The Woodson Center, based in Washington, D.C., supports community leaders working for change in their neighborhoods.

“Grassroots leaders are like antibodies in the human body,” Woodson said.

The challenge, he said, is nurturing young people who are in need of mentorship in an effort to rebuild communities.

Heritage presented the panel discussion as an effort to improve dialogue about how community leaders may address the detachment of some youth following the mass murder Feb. 14 at Marjory Stoneman Douglas High School in Parkland, Florida, committed by a 19-year-old with a rifle.

Dawn Barnett is co-executive director of the Milwaukee-based Running Rebels Community Organization, a group designed to mentor and spur youth to success.

Barnett said her husband Victor, who founded the organization in 1980, did so because he wanted to make a difference in the lives of young people he saw joining gangs.

“He saw that gangs were starting to come into Milwaukee in 1980 and if there was nothing positive for the young people to engage in, they were being recruited by the gang leaders at that time,”  Barnett said. “So he just took it upon himself and said, ‘I am going to do something about that.’”

Running Rebels, which now has a staff of over 120 and became a nonprofit in 1996, started in a little park where Victor Barnett would go to play basketball “as a tool to engage young people.”

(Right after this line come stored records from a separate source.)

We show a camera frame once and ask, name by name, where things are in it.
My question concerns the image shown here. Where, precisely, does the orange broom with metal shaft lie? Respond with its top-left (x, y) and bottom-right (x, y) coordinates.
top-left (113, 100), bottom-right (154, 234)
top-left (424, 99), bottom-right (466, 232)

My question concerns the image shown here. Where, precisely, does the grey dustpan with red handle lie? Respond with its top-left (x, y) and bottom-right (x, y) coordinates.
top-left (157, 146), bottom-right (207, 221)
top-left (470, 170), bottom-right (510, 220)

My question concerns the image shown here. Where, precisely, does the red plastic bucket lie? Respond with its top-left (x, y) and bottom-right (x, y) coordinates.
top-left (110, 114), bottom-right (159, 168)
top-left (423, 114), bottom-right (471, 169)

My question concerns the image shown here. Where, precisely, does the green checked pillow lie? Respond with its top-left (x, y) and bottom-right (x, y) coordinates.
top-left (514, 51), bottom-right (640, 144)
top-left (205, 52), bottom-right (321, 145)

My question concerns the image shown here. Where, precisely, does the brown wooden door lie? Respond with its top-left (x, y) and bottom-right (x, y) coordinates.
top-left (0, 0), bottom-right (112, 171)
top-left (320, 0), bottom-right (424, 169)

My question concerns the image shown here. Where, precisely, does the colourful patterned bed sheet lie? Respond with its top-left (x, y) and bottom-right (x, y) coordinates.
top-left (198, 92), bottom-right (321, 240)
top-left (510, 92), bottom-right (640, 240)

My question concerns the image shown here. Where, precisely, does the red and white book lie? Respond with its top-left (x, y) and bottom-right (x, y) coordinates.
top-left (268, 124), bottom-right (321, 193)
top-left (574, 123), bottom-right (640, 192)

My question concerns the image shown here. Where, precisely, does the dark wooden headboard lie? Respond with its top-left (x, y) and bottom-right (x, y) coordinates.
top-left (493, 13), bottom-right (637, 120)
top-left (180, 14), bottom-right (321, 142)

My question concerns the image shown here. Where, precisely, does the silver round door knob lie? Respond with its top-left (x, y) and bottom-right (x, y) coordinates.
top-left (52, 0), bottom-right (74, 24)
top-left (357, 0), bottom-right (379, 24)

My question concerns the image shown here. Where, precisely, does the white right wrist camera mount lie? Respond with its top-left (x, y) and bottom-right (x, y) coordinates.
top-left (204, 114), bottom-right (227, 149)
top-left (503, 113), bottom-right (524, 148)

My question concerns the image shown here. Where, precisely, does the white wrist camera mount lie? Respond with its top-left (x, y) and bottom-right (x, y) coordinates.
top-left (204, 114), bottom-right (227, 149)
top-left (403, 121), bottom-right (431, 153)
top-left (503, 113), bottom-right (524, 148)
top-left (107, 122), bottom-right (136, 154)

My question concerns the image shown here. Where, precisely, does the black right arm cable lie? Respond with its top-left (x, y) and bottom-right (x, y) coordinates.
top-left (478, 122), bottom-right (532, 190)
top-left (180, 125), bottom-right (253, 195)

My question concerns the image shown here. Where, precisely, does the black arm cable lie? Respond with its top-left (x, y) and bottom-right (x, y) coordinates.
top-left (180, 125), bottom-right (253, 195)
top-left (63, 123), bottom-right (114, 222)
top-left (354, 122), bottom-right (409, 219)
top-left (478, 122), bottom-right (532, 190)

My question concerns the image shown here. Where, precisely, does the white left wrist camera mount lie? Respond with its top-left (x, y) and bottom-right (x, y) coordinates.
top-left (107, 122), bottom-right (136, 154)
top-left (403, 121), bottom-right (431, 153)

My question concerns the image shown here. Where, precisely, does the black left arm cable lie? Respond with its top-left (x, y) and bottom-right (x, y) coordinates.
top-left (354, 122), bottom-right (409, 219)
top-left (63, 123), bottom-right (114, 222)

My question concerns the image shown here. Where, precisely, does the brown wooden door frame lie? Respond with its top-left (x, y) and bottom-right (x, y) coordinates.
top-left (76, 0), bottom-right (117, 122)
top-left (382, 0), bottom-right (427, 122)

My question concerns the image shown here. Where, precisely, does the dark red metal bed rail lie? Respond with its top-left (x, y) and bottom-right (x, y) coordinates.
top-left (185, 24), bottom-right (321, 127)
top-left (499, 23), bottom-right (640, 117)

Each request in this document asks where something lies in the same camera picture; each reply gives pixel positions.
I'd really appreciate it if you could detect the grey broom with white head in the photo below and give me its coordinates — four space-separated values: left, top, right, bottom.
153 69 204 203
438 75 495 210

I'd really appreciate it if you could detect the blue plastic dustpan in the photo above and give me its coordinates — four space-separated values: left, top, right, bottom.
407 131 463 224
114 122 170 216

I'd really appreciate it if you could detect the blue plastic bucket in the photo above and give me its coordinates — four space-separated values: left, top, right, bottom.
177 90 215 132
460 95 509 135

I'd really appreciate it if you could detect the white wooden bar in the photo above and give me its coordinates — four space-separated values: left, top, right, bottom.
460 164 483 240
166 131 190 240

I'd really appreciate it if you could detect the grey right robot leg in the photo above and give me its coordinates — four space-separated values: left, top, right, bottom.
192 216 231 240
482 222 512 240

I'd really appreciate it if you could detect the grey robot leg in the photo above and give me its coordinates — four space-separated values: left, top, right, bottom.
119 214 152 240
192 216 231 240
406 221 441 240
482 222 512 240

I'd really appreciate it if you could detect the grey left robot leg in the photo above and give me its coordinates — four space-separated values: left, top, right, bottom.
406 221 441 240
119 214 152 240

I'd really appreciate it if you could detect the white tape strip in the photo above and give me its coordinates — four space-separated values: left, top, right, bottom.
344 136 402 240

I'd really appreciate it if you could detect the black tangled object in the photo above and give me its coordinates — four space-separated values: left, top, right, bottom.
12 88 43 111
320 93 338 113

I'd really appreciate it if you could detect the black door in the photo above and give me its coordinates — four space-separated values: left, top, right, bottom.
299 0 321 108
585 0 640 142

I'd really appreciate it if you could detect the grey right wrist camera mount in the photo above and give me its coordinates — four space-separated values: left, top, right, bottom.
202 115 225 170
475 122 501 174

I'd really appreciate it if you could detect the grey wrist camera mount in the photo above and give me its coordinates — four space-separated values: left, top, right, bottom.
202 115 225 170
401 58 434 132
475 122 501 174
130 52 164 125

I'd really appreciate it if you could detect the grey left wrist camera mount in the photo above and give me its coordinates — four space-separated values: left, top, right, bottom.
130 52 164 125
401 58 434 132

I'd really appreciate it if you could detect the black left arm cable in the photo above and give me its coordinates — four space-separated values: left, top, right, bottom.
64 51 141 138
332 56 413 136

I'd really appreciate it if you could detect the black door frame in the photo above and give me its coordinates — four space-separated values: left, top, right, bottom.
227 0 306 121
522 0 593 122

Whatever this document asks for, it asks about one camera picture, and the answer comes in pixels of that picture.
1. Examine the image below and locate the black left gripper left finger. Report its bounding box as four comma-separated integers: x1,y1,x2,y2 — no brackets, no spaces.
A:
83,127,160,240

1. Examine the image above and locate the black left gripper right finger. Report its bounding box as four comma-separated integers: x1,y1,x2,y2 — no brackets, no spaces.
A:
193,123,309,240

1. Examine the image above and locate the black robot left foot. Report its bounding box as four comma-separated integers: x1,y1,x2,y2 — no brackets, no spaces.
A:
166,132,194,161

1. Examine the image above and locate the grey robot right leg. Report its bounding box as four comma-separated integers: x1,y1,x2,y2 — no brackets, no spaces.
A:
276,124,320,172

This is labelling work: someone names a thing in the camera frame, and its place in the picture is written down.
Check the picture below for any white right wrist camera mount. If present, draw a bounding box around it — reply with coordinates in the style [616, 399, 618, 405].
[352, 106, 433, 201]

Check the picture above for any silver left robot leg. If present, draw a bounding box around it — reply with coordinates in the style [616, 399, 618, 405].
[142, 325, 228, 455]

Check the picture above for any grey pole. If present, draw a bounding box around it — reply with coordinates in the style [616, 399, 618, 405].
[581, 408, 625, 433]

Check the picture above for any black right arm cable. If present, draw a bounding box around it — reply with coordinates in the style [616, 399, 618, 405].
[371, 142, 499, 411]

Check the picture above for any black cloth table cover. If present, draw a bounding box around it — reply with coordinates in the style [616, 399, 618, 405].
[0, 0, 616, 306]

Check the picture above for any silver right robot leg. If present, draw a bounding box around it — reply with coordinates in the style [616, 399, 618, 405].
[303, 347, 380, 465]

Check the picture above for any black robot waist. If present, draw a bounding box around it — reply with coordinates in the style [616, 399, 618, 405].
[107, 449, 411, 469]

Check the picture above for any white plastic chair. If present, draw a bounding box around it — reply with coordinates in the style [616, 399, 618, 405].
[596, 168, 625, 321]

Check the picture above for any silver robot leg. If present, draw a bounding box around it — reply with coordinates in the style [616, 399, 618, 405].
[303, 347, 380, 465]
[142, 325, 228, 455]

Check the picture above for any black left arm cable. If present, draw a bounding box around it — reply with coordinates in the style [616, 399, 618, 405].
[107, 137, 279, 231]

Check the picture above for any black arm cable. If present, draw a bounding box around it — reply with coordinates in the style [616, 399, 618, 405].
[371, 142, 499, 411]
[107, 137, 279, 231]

“There was a gang that was about 100 feet away that he actually had to approach and get permission to engage the youth at that park,” Dawn Barnett said. “They gave him that permission; they actually stated that they wanted something different for the young people that they personally knew. So he used his personal relationships to do that.”

Barnett said she believes local community leaders are the cure needed to help troubled youth:

So we started interfacing with the correctional system, we got our first contract working directly with them. And I think Milwaukee County liked the idea of a grassroots organization utilizing its own people from its own community as the remedy, or as its own internal medicine for the youth who were in need of healing.

Being a mentor and reaching troubled youth goes deeper than showing up to a scheduled mentor meeting, she said.

“It’s not just about working with the youth, it’s about them making sure we are caring for the caretakers, and making sure that [the youth] are healthy enough, and that they have the support that they need so they can give everything that they have. So it is a never-ending mentoring cycle,” she said.

Woodson said he believes the same.

“Children need people who are available for them 24/7 … they want their cellphone numbers, and [to know] they can depend on them, and that is where the cultural ZIP code trust comes in,” Woodson said.

He also stressed the importance of mentors remaining present to young people throughout their growing years.

“The kids know that [mentors] have made a lifetime commitment to them, that if you commit yourself to peace, we will commit the rest of our lives to you,” Woodson said.

Christine Kim, a policy analyst for the DeVos Center for Religion and Civil Society at The Heritage Foundation, said science often focuses on data and misses the importance of personal, ongoing, day-to-day interaction.

“There are a lot of lessons researchers can learn, and the first step is just kind of being in the communities, not just delivering a survey once in awhile, but sustained time,” Kim said.